● **GIVEN INFORMATION**
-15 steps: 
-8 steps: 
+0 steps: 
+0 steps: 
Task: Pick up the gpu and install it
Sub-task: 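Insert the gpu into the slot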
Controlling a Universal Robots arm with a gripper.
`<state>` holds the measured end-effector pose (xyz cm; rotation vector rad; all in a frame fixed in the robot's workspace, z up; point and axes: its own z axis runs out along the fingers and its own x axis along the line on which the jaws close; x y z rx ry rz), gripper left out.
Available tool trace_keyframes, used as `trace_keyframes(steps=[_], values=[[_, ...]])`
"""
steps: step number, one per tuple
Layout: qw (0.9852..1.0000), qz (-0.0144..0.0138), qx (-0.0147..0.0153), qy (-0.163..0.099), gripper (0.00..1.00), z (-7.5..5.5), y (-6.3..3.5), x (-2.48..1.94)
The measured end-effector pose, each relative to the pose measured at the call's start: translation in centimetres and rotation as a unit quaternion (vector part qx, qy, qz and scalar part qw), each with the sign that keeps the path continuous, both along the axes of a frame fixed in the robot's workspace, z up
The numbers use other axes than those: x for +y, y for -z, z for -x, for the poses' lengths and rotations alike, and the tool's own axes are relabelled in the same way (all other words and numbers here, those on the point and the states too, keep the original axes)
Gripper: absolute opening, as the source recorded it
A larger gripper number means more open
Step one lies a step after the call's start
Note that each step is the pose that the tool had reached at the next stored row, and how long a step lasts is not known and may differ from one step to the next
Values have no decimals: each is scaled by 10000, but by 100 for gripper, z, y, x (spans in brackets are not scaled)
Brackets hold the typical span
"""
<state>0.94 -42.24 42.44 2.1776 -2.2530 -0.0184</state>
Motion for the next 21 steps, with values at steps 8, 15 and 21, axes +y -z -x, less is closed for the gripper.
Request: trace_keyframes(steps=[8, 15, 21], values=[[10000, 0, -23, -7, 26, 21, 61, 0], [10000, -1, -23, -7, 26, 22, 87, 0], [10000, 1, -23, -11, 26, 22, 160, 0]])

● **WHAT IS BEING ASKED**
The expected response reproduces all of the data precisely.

● **ANSWER BOX**
-15 steps: 
-8 steps: 
+0 steps: 
+0 steps: 
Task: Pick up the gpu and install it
Sub-task: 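Insert the gpu into the slot
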Controlling a Universal Robots arm with a gripper.
`<state>` holds the measured end-effector pose (xyz cm; rotation vector rad; all in a frame fixed in the robot's workspace, z up; point and axes: its own z axis runs out along the fingers and its own x axis along the line on which the jaws close; x y z rx ry rz), gripper left out.
Available tool trace_keyframes, used as `trace_keyframes(steps=[_], values=[[_, ...]])`
"""
steps: step number, one per tuple
Layout: qw (0.9852..1.0000), qz (-0.0144..0.0138), qx (-0.0147..0.0153), qy (-0.163..0.099), gripper (0.00..1.00), z (-7.5..5.5), y (-6.3..3.5), x (-2.48..1.94)
The measured end-effector pose, each relative to the pose measured at the call's start: translation in centimetres and rotation as a unit quaternion (vector part qx, qy, qz and scalar part qw), each with the sign that keeps the path continuous, both along the axes of a frame fixed in the robot's workspace, z up
The numbers use other axes than those: x for +y, y for -z, z for -x, for the poses' lengths and rotations alike, and the tool's own axes are relabelled in the same way (all other words and numbers here, those on the point and the states too, keep the original axes)
Gripper: absolute opening, as the source recorded it
A larger gripper number means more open
Step one lies a step after the call's start
Note that each step is the pose that the tool had reached at the next stored row, and how long a step lasts is not known and may differ from one step to the next
Values have no decimals: each is scaled by 10000, but by 100 for gripper, z, y, x (spans in brackets are not scaled)
Brackets hold the typical span
"""
<state>0.94 -42.24 42.44 2.1776 -2.2530 -0.0184</state>
Motion for the next 21 steps, with values at steps 8, 15 and 21, axes +y -z -x, less is closed for the gripper.
Request: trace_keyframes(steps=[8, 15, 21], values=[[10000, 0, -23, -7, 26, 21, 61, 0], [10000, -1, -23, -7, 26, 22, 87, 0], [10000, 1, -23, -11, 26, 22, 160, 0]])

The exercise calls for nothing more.